Selon l’Associated Press, le piratage des téléphones des critiques du gouvernement, y compris d’un sénateur qui avait dirigé la campagne électorale du plus grand parti d’opposition en 2019, a été exécuté à l’aide du logiciel Pegasus de NSO Group. Le piratage a suscité des accusations selon lesquelles les services spéciaux portent atteinte aux normes démocratiques.
Plus tôt cette année, le gouvernement polonais a refusé de divulguer si Pegasus est accessible à la Pologne, invoquant les lois régissant les secrets officiels. Un responsable du ministère polonais de la Défense a déclaré en décembre que la Pologne n’utilisait pas Pegasus.
Vendredi, le chef des nationalistes au pouvoir en Pologne, le Law and Justice (PiS), a déclaré que les services polonais sont équipés de ce logiciel dans des extraits d’une interview accordée à la revue conservatrice Sieci.

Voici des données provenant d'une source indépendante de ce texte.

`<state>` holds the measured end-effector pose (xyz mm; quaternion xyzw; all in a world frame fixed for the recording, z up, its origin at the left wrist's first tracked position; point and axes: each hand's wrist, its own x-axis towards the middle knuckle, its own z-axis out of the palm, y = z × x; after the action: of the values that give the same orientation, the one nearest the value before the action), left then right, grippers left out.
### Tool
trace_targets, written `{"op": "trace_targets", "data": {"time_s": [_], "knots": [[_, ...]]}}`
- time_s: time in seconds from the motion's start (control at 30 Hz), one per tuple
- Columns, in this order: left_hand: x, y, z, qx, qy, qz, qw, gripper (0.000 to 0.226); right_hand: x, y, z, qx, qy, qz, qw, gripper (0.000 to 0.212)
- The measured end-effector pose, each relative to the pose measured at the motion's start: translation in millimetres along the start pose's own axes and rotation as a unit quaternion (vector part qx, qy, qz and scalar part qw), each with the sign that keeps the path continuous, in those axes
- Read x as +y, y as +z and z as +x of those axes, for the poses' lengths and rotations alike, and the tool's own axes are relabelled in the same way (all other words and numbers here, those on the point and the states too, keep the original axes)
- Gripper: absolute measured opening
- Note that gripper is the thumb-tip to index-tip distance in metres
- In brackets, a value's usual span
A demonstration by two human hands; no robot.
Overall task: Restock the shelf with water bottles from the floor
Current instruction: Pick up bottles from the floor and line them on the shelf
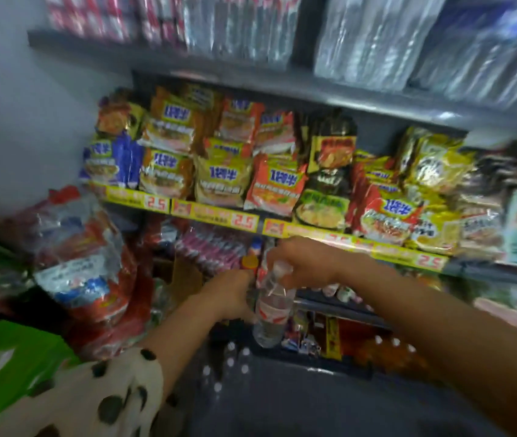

Jarosław Kaczyński a été cité disant: « Il serait mauvais qu’il n’existe pas un tel outil en Pologne pour lutter contre la criminalité et la corruption au sein de nos services. » Pegasus est un programme utilisé par les services de nombreux pays visant à lutter contre la criminalité et la corruption.
Pegasus a été utilisé contre un opposant politique, a-t-il déclaré, mais il a ignoré les affirmations de l’opposition.
Le ministre de la Justice, Zbigniew Ziobro, a déclaré lors d’une conférence de presse qu’il serait dommage que cette technologie de surveillance ne soit pas mise à disposition des services polonais.
Krzysztof Brejza déclare : « C’est précisément Jarosław Kaczyński qui raconte des absurdités. » Krzysztof Brejza était le sénateur dont le téléphone a été piraté en 2019 alors qu’il menait les campagnes électorales pour le plus grand parti d’opposition, selon des recherches menées par le Citizen Lab de l’Université de Toronto et Amnesty International.
TVN24 citait Kaczyński déclarant : « Jarosław Kaczyński et ses partisans ont privé le peuple polonais de son droit à des élections libres. ».